Hot

Goes without saying, but I’m going to say it anyway. Still awaiting a rumored lake breeze. Still 95+F in the shade. Brought in one of the hanging baskets that had taken on a dangerously wilted look. The leaves have perked up in the coolth, but the flowers are pretty well shriveled. Luckily, there are still some unopened buds.

Strange to have a holiday smack in the middle of the work week. It’s more a speed bump than a day off. When the 4th falls on a Tuesday or Thursday, my company usually tosses in the Monday or Friday and makes it a 4-day weekend. Monday/Friday, a three-day weekend of course. But today? One day, that’s it, and because there are still 2 workdays to go, I spend part of the time pointedly refusing to think about the things that need doing tomorrow and Friday. And they are many.

Cooking neepery follows. You have been warned.

It wasn’t the sort of day one enjoys standing over a hot grill, but I did anyway. Grilled some sockeye salmon, which I had marinated in olive oil/soy sauce/shallot/garlic/ginger. Had it with couscous to which I added homegrown basil, parsley, and thyme. Steamed mixed veggies (not homegrown). A really nice sauvignon blanc from NZ, Merlins Barrow 2009.

It also wasn’t a day to use the oven, but I did anyway. My favorite oatmeal-pecan cookies, except this time around they’re oatmeal-walnut. Other added extras included a teaspoon of ground ginger, 4-5 oz chocolate chips, and a half teaspoon of something called fiori di sicilia, a combination of citrus and vanilla extracts that Italians use in baking. Have yet to try a cookie to see how it worked, but it imparted a distinct taste to the dough, and there was a decent amount of dough. Pleasant, but not the usual oatmeal cookie flavor. Any more than 1/2 tsp would have been too much. That stuff is potent. I baked those cookies 6 hours ago, washed two sets of dished since, and my hands still carry of hint of citrus.

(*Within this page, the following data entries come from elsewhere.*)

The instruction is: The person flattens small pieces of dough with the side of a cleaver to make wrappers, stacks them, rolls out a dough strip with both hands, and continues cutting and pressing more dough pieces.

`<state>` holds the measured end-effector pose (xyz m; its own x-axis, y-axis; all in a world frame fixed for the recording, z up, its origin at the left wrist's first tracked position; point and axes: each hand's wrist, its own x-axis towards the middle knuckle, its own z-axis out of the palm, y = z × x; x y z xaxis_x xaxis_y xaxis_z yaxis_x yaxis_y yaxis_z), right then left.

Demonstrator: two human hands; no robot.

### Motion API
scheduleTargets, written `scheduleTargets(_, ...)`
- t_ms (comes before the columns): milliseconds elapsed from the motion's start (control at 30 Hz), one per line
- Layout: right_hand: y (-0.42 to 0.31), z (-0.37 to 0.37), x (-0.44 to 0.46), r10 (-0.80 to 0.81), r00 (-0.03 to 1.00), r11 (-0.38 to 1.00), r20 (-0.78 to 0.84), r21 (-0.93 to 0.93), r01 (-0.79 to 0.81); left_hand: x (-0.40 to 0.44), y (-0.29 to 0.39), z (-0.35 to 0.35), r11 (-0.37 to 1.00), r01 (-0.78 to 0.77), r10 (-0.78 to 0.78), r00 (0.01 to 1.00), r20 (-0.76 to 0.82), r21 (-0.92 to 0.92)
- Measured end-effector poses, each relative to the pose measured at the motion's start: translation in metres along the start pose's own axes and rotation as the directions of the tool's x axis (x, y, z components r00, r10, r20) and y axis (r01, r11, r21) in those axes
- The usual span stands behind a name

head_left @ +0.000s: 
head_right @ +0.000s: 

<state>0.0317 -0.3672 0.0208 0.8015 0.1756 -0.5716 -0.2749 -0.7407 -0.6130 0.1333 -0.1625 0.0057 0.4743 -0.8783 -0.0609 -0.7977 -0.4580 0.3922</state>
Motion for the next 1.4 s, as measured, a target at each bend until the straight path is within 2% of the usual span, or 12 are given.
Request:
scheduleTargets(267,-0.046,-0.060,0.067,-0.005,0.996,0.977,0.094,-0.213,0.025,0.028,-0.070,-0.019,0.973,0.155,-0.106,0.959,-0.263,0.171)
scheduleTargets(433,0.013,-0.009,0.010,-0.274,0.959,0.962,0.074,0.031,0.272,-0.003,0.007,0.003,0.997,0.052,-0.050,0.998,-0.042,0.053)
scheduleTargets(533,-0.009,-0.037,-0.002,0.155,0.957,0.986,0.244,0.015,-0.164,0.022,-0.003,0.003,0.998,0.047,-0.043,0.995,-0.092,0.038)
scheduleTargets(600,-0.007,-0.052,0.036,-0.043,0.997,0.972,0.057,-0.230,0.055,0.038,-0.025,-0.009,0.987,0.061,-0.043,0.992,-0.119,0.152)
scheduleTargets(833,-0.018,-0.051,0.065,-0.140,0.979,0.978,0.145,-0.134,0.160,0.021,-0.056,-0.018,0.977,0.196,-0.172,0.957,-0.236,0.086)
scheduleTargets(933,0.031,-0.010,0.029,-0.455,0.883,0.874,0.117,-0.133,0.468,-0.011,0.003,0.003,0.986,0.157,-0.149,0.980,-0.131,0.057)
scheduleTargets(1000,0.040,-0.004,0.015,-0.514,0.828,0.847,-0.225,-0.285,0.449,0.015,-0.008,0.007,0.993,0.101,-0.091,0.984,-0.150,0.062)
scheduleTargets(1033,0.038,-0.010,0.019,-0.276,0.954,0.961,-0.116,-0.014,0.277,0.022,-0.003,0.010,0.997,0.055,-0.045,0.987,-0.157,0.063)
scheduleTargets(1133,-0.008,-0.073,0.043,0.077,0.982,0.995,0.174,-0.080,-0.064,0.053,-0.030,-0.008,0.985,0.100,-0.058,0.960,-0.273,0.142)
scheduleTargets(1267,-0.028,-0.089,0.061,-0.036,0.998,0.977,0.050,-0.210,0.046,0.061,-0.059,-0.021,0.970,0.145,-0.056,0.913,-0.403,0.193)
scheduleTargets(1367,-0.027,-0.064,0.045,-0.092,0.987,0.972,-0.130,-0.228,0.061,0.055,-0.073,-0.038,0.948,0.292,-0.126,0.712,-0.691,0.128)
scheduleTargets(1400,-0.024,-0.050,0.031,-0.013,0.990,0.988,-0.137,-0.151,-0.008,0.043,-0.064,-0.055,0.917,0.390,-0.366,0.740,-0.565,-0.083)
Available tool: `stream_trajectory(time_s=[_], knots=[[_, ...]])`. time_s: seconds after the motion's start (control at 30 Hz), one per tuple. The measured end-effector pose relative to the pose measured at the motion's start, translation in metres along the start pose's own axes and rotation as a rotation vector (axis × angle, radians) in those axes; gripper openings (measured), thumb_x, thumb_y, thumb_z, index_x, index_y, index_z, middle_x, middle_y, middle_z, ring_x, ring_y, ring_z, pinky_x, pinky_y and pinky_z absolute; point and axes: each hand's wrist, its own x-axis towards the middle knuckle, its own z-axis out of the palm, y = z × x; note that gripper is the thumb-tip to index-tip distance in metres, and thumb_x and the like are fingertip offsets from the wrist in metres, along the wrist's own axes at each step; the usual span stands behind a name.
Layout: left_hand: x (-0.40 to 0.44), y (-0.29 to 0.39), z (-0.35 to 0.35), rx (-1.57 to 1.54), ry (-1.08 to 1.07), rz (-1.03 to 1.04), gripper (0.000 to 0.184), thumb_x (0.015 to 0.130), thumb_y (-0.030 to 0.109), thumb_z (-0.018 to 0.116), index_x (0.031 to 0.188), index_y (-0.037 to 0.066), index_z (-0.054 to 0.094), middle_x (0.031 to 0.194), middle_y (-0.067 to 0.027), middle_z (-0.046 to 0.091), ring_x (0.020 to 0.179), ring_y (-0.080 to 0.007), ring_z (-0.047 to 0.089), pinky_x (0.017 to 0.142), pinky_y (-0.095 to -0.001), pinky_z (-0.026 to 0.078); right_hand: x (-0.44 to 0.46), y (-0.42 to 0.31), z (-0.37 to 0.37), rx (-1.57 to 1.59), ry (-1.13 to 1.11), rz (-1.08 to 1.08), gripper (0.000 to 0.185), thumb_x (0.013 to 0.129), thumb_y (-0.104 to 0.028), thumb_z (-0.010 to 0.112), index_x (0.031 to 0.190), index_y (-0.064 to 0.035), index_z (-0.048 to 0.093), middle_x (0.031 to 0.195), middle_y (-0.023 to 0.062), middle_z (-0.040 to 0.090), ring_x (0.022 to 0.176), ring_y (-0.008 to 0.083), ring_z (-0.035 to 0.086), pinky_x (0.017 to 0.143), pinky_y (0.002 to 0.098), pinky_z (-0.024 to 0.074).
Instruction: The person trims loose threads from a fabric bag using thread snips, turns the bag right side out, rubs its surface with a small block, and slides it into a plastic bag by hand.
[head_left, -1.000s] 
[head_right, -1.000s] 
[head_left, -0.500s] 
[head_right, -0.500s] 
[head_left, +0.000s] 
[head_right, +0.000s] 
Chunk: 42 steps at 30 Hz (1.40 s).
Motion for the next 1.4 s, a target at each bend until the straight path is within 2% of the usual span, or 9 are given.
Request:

Another thing I used was my Beater Blade, which I am convinced has made one hella improvement in the way my mixer mixes. The mixer, a Kitchen Aid, came with a weighty metal mixer blade that left a little pocket of unmixed stuff at the bottom of the bowl. It also didn’t scrape the sides of the bowl, so halfway through I would have to stop mixing and scrape the sides.

The Beater Blade pretty much eliminates those problems. It’s a lighter blade, plastic, with flexible edges that scrape the sides of the bowl continuously during mixing. The sugar-butter blend that is supposed to be fluffy actually came out fluffy. The oatmeal blended better, which made for a lighter cookie. The blade also seems to lessen “wall crawl,” where heavy, thick dough crawls up the wall of the bowl during mixing, sits atop the mixer blade, and won’t settle back down.

Anyway, enough product placement. I think Kitchen Aid came out with their own version, but mine is a Beater Blade and I like it lots.

In other news, garden hose split. Will try to fix it later, after sundown. If the fix doesn’t work, I will be hitting the hardware big box sooner rather than later. This is not the time to try to do without a hose.